The cathode is the ideal place from which to take an RF regeneration signal. Given that this circuit is already capable of IF regeneration using the plate balance adjustment, one might question the sanity of adding RF regeneration as well. Even so, I went ahead and tried it. The simple shunt potentiometer shown in the above schematic was not satisfactory, as it shorts out the tickler winding and kills the RF coil Q, when set to minimum resistance. However, A slightly different arrangement was tried, and was able to provide additional gain on weak stations in addition to what the IF regeneration was able to provide. There is some inevitable interaction with audio gain because there is no practical way to bypass audio from cathode to ground and still be able to direct RF through the tickler winding. However, the arrangement shown here in the partial schematic, allows maximum audio gain at both maximum and minimum settings of the regeneration control, with a slight amount of negative audio feedback in the intermediate positions. With proper component selection, this works very well.

Construction Details

The receiver was built on a chassis constructed of two side pieces of 5/8” thick MDF (medium density fiberboard), a piece of sheet metal for the top and rear, and a front panel of 1/8” hardboard.

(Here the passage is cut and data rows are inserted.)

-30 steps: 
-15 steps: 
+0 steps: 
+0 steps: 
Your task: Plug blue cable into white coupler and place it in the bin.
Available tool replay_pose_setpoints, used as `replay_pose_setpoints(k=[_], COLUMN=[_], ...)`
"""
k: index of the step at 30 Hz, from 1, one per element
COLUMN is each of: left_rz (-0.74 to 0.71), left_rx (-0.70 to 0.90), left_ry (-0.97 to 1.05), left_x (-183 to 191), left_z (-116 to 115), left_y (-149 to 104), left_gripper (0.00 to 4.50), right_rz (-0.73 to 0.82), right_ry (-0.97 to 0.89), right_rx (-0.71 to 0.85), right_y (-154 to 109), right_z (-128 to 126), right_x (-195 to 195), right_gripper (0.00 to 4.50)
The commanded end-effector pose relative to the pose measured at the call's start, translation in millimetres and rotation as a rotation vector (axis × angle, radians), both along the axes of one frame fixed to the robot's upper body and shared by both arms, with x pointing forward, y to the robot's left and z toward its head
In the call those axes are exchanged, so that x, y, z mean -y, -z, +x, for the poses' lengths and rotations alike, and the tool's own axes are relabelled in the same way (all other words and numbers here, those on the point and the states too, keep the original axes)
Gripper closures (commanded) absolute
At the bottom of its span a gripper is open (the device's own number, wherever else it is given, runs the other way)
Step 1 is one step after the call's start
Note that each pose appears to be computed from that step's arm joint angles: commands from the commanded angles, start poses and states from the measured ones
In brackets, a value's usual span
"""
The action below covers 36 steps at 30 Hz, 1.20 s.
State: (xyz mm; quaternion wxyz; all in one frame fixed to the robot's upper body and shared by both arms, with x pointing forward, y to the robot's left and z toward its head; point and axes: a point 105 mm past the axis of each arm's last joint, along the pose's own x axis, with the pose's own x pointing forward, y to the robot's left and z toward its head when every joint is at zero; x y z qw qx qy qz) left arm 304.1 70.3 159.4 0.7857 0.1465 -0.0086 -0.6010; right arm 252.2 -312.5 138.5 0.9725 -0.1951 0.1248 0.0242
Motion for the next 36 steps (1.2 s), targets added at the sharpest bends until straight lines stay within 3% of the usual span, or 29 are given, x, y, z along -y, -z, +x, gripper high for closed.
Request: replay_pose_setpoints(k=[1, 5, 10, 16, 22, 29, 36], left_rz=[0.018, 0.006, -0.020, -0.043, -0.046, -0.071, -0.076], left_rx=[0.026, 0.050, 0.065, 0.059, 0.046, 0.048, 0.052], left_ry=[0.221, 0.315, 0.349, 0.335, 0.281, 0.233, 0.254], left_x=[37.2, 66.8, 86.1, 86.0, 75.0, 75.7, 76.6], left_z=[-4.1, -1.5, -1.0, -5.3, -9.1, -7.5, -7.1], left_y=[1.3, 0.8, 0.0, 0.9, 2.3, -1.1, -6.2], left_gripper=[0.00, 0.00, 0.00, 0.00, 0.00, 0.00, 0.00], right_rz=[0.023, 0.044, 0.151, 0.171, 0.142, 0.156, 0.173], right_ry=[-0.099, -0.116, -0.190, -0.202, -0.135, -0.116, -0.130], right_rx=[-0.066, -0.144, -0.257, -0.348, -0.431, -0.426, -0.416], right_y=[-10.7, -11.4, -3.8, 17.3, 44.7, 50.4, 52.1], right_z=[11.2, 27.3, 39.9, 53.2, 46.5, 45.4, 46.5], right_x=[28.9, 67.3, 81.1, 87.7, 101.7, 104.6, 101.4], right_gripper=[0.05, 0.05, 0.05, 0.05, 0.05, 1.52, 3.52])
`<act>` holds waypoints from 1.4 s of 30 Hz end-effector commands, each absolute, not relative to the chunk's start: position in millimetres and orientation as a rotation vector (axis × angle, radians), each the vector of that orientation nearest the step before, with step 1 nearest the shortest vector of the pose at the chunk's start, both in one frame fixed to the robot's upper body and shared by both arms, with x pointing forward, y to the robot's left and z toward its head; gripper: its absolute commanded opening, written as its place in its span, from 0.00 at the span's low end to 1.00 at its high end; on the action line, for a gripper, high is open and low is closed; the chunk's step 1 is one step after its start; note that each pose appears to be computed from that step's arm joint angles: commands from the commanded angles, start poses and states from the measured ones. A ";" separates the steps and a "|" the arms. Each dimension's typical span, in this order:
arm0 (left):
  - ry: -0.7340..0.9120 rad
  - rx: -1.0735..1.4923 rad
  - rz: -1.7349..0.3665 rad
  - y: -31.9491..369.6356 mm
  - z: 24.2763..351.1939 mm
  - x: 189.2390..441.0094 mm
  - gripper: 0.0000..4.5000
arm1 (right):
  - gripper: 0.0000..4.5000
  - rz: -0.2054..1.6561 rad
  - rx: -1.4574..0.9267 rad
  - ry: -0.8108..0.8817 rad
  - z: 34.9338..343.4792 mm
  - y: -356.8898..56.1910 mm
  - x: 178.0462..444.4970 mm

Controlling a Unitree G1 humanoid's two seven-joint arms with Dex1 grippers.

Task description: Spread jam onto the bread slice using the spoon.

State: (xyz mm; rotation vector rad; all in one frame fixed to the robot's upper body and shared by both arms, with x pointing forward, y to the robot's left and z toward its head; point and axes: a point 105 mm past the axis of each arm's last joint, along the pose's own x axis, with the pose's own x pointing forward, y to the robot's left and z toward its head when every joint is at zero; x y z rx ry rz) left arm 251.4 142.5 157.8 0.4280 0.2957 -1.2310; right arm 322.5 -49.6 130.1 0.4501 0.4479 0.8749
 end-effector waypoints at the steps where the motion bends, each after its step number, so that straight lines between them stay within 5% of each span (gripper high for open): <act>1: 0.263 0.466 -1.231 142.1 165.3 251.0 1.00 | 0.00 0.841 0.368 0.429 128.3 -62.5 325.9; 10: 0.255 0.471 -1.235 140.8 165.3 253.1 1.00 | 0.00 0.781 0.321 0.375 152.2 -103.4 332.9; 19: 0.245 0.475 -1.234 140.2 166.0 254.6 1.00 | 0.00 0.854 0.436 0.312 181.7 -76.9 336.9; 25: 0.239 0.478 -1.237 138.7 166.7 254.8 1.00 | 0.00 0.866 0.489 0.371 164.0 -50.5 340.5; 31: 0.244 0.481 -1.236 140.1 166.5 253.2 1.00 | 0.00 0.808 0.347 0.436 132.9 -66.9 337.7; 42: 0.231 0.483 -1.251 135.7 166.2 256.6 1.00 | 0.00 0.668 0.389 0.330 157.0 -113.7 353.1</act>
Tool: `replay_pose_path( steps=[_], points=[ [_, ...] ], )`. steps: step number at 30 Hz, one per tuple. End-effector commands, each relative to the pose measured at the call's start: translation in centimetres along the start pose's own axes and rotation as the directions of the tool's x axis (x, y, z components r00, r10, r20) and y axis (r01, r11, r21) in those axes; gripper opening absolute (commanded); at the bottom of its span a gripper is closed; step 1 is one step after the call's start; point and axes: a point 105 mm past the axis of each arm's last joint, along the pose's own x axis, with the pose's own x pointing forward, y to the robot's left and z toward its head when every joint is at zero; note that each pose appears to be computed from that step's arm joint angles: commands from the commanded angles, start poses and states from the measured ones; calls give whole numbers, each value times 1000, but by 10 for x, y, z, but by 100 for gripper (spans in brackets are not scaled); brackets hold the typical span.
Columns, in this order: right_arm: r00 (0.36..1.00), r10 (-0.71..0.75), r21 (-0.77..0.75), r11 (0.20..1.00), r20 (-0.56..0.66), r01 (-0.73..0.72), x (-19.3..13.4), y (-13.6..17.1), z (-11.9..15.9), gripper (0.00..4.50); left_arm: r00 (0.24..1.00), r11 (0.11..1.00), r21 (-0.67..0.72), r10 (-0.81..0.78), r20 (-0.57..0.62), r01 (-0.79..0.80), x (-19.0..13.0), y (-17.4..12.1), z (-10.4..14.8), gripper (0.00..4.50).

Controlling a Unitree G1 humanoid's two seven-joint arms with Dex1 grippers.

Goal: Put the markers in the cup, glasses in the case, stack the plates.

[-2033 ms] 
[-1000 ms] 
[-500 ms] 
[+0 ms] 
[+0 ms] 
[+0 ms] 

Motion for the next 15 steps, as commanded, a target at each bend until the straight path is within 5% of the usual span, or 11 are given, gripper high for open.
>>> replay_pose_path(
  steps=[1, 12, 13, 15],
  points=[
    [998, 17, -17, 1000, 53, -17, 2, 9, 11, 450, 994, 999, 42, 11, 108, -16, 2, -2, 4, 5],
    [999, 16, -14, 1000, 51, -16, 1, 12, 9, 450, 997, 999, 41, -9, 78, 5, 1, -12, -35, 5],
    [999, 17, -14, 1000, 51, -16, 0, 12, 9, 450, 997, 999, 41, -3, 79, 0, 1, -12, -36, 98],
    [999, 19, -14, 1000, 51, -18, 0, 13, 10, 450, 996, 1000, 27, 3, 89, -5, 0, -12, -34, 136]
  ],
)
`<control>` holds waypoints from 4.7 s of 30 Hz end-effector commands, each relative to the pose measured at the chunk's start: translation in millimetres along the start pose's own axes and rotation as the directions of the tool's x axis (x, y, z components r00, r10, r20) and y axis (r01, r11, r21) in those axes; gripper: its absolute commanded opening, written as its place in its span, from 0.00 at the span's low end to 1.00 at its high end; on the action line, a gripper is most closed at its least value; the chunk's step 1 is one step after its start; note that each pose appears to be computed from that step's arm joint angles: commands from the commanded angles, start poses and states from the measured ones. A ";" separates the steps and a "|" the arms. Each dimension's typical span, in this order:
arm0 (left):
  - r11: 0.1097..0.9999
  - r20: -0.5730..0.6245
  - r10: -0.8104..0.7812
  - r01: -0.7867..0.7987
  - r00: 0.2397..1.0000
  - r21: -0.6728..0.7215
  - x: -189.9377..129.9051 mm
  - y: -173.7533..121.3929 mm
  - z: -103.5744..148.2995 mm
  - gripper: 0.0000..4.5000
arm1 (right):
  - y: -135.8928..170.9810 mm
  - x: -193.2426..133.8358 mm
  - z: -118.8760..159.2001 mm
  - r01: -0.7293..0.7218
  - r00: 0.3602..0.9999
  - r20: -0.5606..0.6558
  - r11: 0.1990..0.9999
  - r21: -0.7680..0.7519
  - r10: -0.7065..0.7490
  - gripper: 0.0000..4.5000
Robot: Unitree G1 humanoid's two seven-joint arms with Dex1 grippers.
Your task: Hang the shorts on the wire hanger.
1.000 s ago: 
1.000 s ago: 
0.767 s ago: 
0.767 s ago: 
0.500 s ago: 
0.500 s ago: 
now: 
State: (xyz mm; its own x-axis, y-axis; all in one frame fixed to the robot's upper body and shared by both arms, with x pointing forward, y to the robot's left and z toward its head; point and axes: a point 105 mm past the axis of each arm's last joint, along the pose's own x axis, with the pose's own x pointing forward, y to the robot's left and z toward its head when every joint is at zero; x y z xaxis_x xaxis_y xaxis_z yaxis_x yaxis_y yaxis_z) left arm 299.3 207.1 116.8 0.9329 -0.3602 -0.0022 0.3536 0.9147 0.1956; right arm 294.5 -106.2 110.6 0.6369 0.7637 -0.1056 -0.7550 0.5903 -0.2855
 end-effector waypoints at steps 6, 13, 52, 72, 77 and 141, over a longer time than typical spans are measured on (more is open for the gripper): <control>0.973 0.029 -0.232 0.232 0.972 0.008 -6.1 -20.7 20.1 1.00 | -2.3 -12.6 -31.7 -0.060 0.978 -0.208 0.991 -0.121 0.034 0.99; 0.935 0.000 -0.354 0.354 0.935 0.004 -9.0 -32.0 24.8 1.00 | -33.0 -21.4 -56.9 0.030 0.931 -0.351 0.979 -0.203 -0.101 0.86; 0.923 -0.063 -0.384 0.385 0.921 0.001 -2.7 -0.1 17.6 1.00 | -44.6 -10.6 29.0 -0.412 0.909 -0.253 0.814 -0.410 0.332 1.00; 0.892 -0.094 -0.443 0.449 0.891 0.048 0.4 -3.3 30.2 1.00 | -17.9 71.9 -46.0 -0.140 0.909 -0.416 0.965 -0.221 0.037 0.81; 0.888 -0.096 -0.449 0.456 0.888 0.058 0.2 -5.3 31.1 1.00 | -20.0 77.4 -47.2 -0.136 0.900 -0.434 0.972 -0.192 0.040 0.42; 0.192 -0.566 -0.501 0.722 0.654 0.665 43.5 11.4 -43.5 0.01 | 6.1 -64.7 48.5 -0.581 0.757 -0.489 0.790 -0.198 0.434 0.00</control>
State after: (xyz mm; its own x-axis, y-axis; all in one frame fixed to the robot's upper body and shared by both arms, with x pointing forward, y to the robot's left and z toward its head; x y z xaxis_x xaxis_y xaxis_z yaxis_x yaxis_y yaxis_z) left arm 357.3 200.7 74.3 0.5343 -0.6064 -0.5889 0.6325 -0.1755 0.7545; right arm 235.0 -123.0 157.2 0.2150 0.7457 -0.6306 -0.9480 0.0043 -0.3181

The first IF filter is in the upper left corner, with IFT-1a at the top, and IFT-1b below it. the ceramic filter and the two trimmer capacitors are mounted on the underside of the two pieces of PC board. There are small holes drilled in the boards to allow screwdriver adjustment of the trimmers. The oscillator coil is at the top middle, with the extension shaft of the RF regen control passing through its centre. There is no particular electrical reason for the shaft extension to be positioned this way. Due to lack of space, it was the only convenient place to locate it. The audio/AGC circuitry is mounted on the terminal strip on the right side. The RF transformer T1 is the smaller toroid partly hidden under the regen control shaft coupler. The audio output transformer is at the bottom left. The power supply is external to the main receiver chassis.

These are parts of the homemade tuning dial assembly. They give about 16:1 reduction which aids in fine tuning of the stations.

Here, the tuning dial parts are partially pre-assembled to the back of the front panel.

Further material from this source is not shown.